Mangaliso Mosehle

Personal information
- Born: 24 April 1990 (age 36) Duduza, Gauteng, South Africa
- Nickname: Mangi
- Batting: Right-handed
- Role: Batsman and wicket-keeper

International information
- National side: South Africa;
- T20I debut (cap 66): 20 January 2017 v Sri Lanka
- Last T20I: 29 October 2017 v Bangladesh

Domestic team information
- 2008/09–2014/15: Easterns (squad no. 34)
- 2008/09–2015/16: Titans
- 2015/16: Northerns
- 2016/17–2018/19: Gauteng
- 2016/17–2018/19: Lions
- 2018/19–2019/20: Paarl Rocks
- 2019/20: KwaZulu-Natal Inland
- 2019/20–2020/21: Dolphins
- 2019/20: Cape Cobras
- 2021/22: Free State
- 2022/23: Easterns

Career statistics
| Competition | T20I | FC | LA | T20 |
| Matches | 7 | 116 | 139 | 148 |
| Runs scored | 105 | 3,748 | 2,330 | 1,644 |
| Batting average | 21.00 | 22.05 | 22.62 | 16/94 |
| 100s/50s | 0/0 | 2/15 | 2/8 | 0/7 |
| Top score | 36 | 114 | 118 | 93* |
| Catches/stumpings | 6/2 | 346/27 | 122/14 | 86/19 |
- Source: CricInfo, 55 July 2025

= Mangaliso Mosehle =

South African cricketer

Mangaliso Mosehle (born 24 April 1990) is a South African cricketer. He is a right-handed batsman and wicket-keeper.

==U19 career==
Mosehle was part of the South African side for the 2008 Under-19s World Cup in Malaysia, playing two games in the competition, though he did not get the chance either to bat or bowl. Mosehle has played two Youth Test matches and one Youth One Day International for the South African Under-19s team.

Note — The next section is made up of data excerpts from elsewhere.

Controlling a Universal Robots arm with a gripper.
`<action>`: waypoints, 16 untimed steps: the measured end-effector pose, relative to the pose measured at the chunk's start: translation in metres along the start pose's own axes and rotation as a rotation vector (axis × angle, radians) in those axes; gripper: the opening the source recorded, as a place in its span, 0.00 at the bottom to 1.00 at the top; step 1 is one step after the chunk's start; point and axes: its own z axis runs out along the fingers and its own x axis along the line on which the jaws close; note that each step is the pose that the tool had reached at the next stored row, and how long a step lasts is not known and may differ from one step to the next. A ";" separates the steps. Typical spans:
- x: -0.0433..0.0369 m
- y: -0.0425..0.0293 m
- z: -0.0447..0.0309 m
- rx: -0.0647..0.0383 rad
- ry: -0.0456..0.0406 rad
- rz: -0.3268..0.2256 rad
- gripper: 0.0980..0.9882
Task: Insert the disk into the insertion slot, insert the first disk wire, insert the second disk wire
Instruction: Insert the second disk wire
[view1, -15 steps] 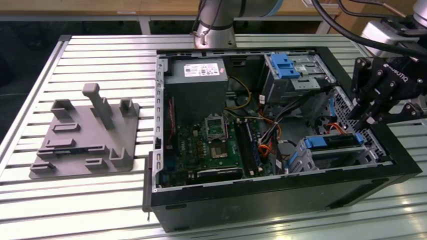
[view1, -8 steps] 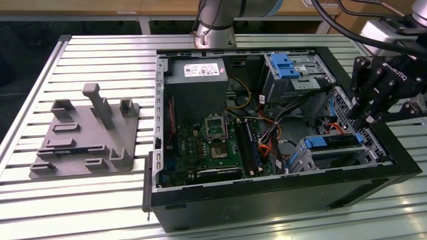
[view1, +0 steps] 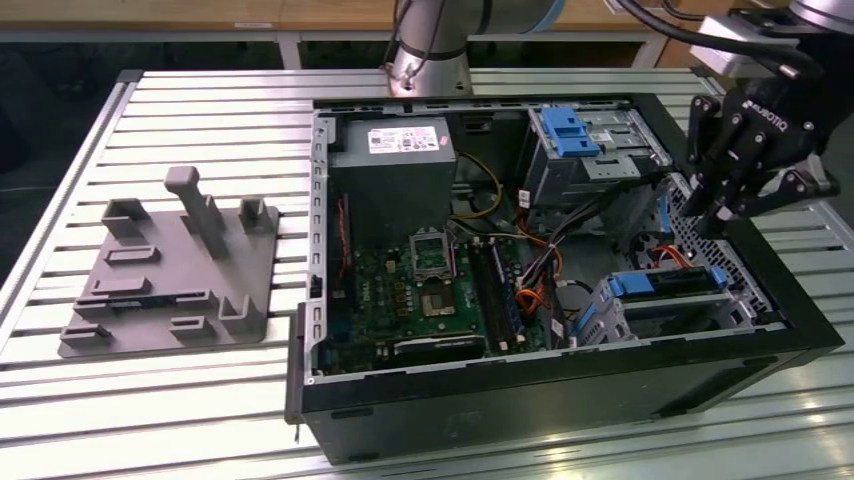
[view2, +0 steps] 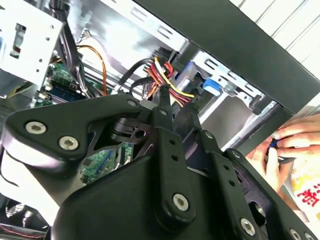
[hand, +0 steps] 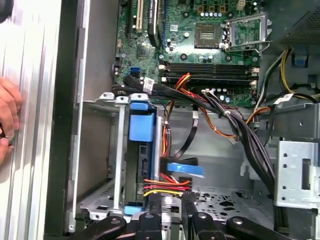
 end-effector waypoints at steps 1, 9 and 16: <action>-0.0035 -0.0002 -0.0002 -0.001 0.0143 0.001 0.22; -0.0296 -0.0014 -0.0002 -0.009 0.1470 0.005 0.22; -0.0508 -0.0004 0.0005 -0.016 0.2569 0.009 0.22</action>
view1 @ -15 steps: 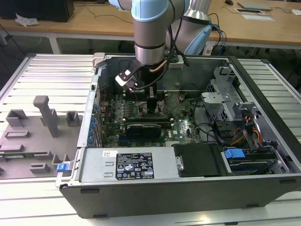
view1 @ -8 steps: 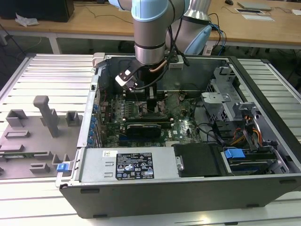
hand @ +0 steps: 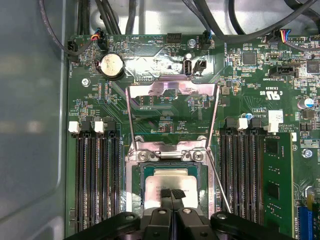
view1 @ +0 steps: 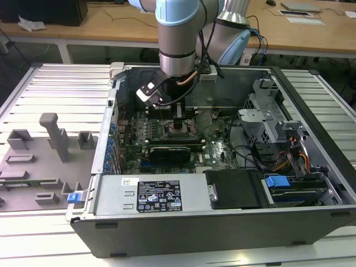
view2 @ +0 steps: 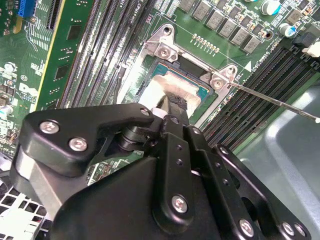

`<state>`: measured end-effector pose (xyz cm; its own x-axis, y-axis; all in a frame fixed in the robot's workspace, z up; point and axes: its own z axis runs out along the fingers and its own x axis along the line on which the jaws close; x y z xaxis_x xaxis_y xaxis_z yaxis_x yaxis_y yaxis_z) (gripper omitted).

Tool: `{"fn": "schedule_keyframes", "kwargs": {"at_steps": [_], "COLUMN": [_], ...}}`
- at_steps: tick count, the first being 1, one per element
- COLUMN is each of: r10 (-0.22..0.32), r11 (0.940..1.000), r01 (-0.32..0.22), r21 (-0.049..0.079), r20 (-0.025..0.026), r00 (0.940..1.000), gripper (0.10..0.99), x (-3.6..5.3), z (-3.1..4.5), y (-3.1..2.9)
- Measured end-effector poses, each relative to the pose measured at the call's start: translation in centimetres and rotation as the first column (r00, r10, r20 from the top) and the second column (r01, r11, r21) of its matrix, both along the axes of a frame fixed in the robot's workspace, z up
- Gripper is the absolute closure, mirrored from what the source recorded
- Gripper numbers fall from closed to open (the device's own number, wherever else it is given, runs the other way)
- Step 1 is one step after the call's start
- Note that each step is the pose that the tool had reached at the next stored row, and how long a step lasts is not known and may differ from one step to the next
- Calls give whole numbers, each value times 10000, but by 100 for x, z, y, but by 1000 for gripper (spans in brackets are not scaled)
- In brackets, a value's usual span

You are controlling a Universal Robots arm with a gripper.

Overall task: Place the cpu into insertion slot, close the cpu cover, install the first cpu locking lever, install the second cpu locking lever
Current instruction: 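Place the cpu into insertion slot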

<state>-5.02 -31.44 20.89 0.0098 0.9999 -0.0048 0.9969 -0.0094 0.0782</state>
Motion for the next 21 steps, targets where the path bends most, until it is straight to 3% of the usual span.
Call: {"fn": "schedule_keyframes", "kwargs": {"at_steps": [3, 7, 10, 14, 21], "r10": [0, 0, 1, 0, -58], "r11": [10000, 10000, 10000, 9995, 9994], "r01": [0, 0, -1, 0, 58], "r21": [8, 9, 28, 321, 343], "r20": [0, 0, 1, 1, 0], "r00": [10000, 10000, 10000, 10000, 10000], "gripper": [980, 980, 980, 980, 980], "x": [0, 0, 0, 0, 0], "z": [15, 118, 140, 141, 185], "y": [-1, 0, 0, -10, -18]}}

Mosehle has represented his country on a number of occasions in 2009 Hong Kong sixes and again in 2014 SA'A touring squad to Australia.

==Domestic career==
Mosehle made his first-class debut for Easterns in October 2008. He has been contracted with the Titans Cricket team in South Africa on a 2-year contract. He was included in the Easterns cricket team squad for the 2015 Africa T20 Cup. In August 2017, he was named in Stellenbosch Monarchs' squad for the first season of the T20 Global League. However, in October 2017, Cricket South Africa initially postponed the tournament until November 2018, with it being cancelled soon after.

In June 2018, he was named in the squad for the Highveld Lions team for the 2018–19 season. In September 2018, he was named in Gauteng's squad for the 2018 Africa T20 Cup.

In October 2018, he was named in Paarl Rocks' squad for the first edition of the Mzansi Super League T20 tournament. In September 2019, he was named in the squad for the Paarl Rocks team for the 2019 Mzansi Super League tournament. In April 2021, he was named in Free State's squad, ahead of the 2021–22 cricket season in South Africa.

==International career==
In January 2017 he was included in South Africa's Twenty20 International (T20I) squad for their series against Sri Lanka. He made his T20I debut for South Africa against Sri Lanka on 20 January 2017.

==Personal life==
Mosehle is a devout Christian with the bible verse Mark 8:34-36 tattooed on his calf.